TRY IT: Retype exactly the lines that run from the start of the data to the line holding "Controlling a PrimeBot", including both, and only those.
-.-.-
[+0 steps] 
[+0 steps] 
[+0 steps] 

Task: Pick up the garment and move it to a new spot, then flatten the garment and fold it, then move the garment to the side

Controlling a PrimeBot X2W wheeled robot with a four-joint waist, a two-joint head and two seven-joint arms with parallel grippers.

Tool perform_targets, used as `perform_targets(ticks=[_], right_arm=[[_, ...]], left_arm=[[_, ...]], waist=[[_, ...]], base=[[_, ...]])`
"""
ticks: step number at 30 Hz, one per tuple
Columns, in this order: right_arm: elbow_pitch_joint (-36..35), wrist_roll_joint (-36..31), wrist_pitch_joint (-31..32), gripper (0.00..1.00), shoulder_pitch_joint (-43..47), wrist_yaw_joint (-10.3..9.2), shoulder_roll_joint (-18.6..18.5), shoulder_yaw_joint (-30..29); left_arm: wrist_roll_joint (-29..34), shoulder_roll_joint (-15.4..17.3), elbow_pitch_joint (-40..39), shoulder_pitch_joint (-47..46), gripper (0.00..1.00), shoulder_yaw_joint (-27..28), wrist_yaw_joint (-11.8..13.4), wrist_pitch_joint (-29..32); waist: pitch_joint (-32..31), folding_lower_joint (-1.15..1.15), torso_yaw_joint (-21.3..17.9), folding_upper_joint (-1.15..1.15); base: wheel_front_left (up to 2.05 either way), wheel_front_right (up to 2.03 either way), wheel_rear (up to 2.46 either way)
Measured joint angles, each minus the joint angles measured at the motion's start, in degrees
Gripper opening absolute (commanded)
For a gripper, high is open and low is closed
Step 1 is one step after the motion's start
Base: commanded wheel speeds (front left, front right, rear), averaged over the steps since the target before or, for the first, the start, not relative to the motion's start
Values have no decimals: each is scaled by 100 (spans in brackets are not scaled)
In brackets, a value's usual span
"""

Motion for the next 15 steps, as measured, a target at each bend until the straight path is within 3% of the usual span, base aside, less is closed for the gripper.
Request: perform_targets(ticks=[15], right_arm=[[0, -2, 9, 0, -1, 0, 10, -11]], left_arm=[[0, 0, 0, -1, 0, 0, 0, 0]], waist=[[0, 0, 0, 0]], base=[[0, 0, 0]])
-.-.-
YOUR RESPONSE:
[+0 steps] 
[+0 steps] 
[+0 steps] 

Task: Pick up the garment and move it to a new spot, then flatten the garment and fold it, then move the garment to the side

Controlling a PrimeBot X2W wheeled robot with a four-joint waist, a two-joint head and two seven-joint arms with parallel grippers.

That concludes the answer.